▸ **WORK ITEM**
Copy the result of filtering the entries below for lines that include the string "with".

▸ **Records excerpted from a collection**
○ ○ ○ ○ ○

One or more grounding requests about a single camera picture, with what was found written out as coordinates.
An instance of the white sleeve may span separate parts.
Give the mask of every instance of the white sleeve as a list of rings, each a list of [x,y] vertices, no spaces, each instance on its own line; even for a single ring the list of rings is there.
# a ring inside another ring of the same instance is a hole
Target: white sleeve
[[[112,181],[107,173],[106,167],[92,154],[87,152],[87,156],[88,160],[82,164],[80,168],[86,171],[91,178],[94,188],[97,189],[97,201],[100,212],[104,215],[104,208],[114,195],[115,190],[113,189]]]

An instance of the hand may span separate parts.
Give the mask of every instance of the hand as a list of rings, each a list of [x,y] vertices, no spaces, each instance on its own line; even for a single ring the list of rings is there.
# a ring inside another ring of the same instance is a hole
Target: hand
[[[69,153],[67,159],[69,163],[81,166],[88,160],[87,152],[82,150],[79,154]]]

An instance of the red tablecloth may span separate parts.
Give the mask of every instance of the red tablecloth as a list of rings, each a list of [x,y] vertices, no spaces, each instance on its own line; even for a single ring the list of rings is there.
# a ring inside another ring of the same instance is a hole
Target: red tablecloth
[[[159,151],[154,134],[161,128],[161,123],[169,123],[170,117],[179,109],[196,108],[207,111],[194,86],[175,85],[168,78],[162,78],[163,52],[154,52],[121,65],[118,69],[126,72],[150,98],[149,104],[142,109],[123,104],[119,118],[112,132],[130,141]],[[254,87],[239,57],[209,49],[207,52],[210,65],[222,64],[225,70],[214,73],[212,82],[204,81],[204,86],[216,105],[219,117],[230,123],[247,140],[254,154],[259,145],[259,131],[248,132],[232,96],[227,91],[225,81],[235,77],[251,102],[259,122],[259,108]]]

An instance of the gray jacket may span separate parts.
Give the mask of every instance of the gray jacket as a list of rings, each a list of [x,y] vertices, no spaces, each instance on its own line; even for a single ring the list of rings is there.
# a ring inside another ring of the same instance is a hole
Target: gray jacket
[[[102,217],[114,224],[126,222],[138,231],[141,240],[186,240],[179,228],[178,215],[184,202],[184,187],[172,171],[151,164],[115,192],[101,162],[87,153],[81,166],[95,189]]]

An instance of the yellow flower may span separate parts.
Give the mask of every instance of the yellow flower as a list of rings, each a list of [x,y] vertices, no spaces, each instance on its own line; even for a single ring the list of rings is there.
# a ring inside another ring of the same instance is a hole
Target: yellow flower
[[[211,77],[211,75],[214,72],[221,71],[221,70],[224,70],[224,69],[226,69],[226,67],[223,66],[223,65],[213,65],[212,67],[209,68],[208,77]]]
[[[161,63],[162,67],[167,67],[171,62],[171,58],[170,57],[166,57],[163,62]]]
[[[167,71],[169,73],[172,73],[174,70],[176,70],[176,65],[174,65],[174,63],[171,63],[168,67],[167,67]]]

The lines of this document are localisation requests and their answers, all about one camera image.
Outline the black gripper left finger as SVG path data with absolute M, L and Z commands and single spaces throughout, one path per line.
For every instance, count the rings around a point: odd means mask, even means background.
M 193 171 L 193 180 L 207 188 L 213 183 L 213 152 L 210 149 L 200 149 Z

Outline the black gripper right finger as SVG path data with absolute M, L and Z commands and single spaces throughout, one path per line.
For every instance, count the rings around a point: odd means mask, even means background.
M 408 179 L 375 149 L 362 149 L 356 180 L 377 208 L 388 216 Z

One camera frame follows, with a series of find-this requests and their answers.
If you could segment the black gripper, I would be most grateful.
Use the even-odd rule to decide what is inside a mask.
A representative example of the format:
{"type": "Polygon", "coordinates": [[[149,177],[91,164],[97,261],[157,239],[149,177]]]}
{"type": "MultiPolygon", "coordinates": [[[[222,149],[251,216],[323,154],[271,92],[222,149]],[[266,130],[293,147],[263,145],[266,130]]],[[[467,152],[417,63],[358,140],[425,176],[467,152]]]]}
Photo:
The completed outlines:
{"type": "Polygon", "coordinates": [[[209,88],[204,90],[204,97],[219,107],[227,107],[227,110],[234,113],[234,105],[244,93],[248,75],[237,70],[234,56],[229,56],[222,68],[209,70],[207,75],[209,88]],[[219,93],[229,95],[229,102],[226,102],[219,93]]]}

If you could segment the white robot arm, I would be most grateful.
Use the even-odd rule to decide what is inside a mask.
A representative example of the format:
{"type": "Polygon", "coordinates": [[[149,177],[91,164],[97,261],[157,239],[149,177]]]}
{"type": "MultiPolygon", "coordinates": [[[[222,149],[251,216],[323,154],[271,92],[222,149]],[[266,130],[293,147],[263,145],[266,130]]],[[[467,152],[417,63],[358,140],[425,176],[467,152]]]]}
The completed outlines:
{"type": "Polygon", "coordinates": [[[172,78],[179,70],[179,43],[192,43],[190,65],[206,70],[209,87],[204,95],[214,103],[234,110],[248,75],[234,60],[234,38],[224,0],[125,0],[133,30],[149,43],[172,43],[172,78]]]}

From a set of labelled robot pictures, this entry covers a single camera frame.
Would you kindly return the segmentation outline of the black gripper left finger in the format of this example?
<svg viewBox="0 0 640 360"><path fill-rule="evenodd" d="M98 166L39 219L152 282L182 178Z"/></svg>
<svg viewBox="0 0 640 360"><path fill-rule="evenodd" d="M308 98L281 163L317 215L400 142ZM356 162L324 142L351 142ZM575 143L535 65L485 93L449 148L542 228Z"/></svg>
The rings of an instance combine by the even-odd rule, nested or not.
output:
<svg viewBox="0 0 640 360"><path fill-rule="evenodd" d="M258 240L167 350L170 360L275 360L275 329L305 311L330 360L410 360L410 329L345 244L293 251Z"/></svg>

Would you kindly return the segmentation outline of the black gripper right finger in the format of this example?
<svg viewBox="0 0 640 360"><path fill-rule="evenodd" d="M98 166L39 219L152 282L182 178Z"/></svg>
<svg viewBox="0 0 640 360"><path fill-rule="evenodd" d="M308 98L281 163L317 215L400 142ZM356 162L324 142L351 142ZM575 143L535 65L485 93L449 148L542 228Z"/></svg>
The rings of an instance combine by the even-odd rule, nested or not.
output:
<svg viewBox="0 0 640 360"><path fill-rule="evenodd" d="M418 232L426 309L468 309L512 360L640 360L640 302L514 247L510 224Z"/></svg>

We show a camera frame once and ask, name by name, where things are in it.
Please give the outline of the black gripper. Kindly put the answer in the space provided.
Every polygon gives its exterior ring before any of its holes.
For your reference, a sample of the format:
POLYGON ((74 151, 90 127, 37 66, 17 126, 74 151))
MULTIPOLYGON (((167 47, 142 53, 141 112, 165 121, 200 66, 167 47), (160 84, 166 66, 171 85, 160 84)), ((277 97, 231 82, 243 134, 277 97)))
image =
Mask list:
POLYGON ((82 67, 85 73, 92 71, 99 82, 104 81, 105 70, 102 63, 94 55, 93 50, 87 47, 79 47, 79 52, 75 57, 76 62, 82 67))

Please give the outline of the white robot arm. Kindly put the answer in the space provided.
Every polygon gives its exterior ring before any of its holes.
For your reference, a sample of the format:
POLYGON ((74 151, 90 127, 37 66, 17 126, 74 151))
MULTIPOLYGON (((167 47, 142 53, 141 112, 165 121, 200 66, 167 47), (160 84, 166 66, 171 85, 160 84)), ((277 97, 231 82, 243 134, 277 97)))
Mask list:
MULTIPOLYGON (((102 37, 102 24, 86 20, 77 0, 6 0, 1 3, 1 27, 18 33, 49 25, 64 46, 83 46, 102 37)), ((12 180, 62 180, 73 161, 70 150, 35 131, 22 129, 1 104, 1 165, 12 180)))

○ ○ ○ ○ ○

▸ **RESPONSE**
One or more grounding requests about a single camera picture, with what was found written out as coordinates.
Outline the black gripper left finger as SVG path data with absolute M, L and Z commands and single spaces throughout, one path per line.
Outline the black gripper right finger as SVG path data with absolute M, L and Z commands and single spaces throughout, one path per line.
One camera frame follows, with a series of find-this requests and their answers.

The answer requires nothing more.